Guys new to this any opinions on ammo i can shoot just for fun then ammo for protection. Love the gun shot a box of 20 way to quick i need some cheaper fun ammo!!!


----------



## sgms (Jun 2, 2010)

Try running an ammunition search on line for it, see what you might find. Personally never seen it lower than 42.00 (only time I ever look is when I'm going to shoot my friends pistol.)


----------



## Mtgrizzlymn (Sep 9, 2012)

I found some hsm ammo for 24.00 box of 20. They any good. What or where could i get a reloading kit for this gun? Ive only done .223 and 220 swift on my setup do i need anything special?


----------



## hideit (Oct 3, 2007)

you shooting 500 magnums?
i wonder if 500 specials would be cheaper
in long run - RELOAD YOUR OWN


----------



## Mtgrizzlymn (Sep 9, 2012)

Once i get some cases built up im for sure going to load my own!

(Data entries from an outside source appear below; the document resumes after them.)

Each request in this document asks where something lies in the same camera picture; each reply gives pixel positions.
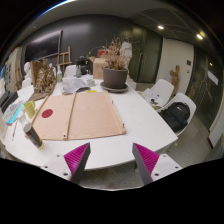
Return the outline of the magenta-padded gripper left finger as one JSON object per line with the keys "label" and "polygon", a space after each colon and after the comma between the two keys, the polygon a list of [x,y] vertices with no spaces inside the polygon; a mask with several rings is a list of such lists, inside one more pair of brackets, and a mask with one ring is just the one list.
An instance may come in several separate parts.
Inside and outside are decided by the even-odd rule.
{"label": "magenta-padded gripper left finger", "polygon": [[90,144],[83,144],[65,155],[55,155],[42,166],[42,169],[78,185],[90,152]]}

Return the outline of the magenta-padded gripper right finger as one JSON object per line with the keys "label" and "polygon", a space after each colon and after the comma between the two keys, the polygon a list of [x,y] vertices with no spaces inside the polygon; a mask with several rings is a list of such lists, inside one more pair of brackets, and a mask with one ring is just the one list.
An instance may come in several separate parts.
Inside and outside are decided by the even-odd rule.
{"label": "magenta-padded gripper right finger", "polygon": [[150,184],[182,169],[182,167],[167,154],[159,155],[137,143],[133,144],[132,153],[135,157],[144,185]]}

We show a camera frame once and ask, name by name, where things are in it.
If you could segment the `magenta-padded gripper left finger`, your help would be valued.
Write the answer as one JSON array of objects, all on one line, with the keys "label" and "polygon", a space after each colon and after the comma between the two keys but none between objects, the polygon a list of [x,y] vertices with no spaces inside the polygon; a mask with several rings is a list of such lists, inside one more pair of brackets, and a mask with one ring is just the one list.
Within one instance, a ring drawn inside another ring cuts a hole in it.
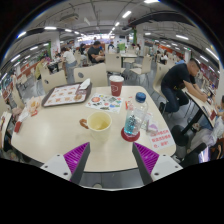
[{"label": "magenta-padded gripper left finger", "polygon": [[56,154],[41,168],[72,183],[79,184],[90,154],[90,143],[84,143],[69,152]]}]

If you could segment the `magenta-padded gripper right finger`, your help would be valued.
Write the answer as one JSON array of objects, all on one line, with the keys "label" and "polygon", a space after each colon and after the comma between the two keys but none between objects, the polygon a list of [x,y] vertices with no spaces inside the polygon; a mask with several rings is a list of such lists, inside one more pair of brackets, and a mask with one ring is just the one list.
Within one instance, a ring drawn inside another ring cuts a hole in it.
[{"label": "magenta-padded gripper right finger", "polygon": [[168,155],[159,155],[151,149],[134,142],[132,153],[135,157],[144,185],[175,173],[182,167]]}]

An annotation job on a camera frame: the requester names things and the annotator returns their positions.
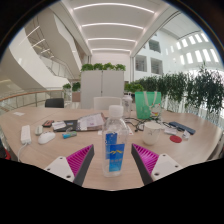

I found a die set are these pretty univesal will i need anything else other than my normal reload setup?


----------



## sgms (Jun 2, 2010)

HSM (what little I know about) it is not a high quality ammo. Agin lots of sights with ammunition reviews so google 'HSM ammo review' and see what users have to say about it. As for your loading setup, if your press can handle the .500 all you need it powder, bullets, primers, and current loading data.(find a good reloading manual, read all the .500 info.)


----------